Application of Zeolite in Water Treatment

Another use of zeolites is to reduce the hardness of drinking and industrial water. One way to reduce the hardness of water is to change ions, and the most common method is permotite, in which hard water is pressurized through closed filters. In these filters, resin particles are formed from hydrated aluminum silicate -zeolite-, either naturally or artificially(permotite).

Depending on the hardness of the water being treated, zeolites lose their properties over time. In this case, you must continue to work according to the following relationships:

 Na2(Zeolite) + CaCl2 = Ca(Zeolite) + 2NaCl
Mg (Zeolite) + 2 NaCl = Na2 (Zeolite) + MgCl2

With the flow of concentrated brine, the calcium and magnesium silicate obtained in the filter was converted back to efficient and revived zeolite. Such filters are now used in Kerman drinking water treatment plant. Instead of permotite, other compounds such as Wofatite and Lewatite can be used.

Zeolites are mainly natural, inexpensive and available compounds for various uses. Properties such as ion adsorption and repellency as well as water adsorption ability have made these minerals more widely used in agriculture and water and wastewater treatment in the future. Improving the physical properties of soils such as adequate moisture storage, as well as their chemical properties such as changes in soil ion exchange capacity have increased the use of zeolites in agriculture and increased the use of chemical fertilizers. On the other hand, the high capacity of zeolites to absorb cationic pollutants has expanded their use in water and wastewater treatment processes.
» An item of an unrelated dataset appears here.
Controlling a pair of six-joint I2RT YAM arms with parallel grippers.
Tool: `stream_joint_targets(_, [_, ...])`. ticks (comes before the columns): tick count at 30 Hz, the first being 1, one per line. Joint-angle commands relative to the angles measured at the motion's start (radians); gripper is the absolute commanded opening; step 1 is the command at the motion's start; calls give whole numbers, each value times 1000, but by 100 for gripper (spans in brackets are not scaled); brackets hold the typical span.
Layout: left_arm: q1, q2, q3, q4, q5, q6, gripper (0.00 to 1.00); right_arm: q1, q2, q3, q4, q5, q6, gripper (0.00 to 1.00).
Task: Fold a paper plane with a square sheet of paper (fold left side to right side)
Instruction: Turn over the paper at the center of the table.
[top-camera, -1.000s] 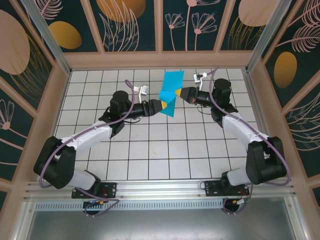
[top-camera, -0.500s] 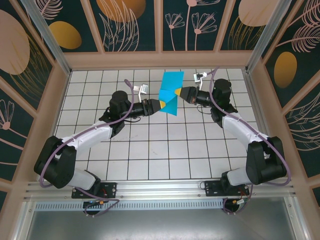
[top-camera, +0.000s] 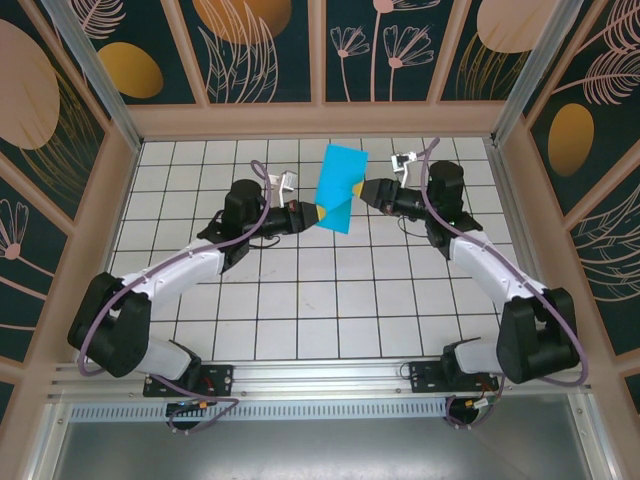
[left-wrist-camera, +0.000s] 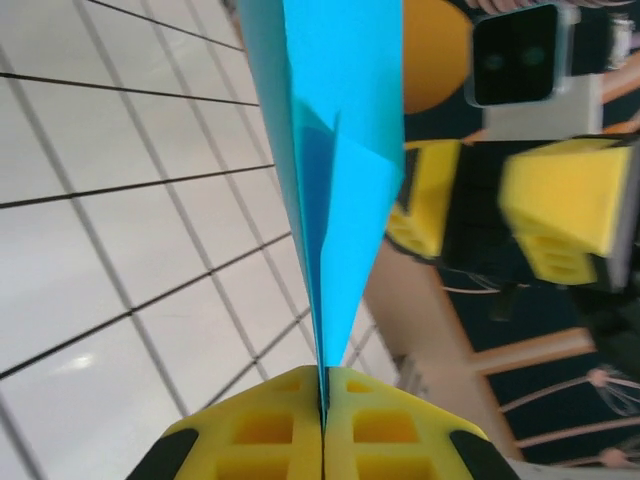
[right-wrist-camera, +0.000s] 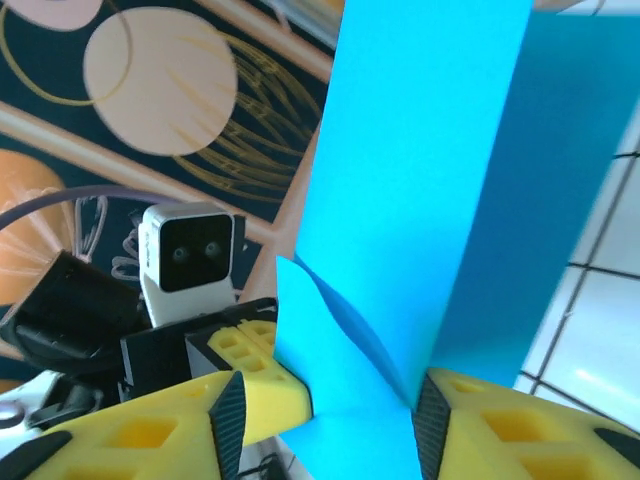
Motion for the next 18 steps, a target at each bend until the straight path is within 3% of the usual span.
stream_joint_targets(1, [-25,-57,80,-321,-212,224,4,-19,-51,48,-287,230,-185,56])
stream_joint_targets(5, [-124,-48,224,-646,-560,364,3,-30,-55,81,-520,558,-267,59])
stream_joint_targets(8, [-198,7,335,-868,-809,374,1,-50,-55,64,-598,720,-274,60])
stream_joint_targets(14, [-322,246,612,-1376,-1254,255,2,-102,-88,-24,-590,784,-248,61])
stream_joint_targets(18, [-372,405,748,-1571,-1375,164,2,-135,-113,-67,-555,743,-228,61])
According to the results, the use of clinoptilolite in the process of water treatment, including industrial and municipal wastewater, as well as in drinking water treatment, as well as various fields of agriculture and animal husbandry is recommended. Inexpensive, safe for soil and environment and high efficiency in removing pollutants can be among the important factors in choosing this natural mineral as a soil conditioner and purifier of polluted water and wastewater in Iran.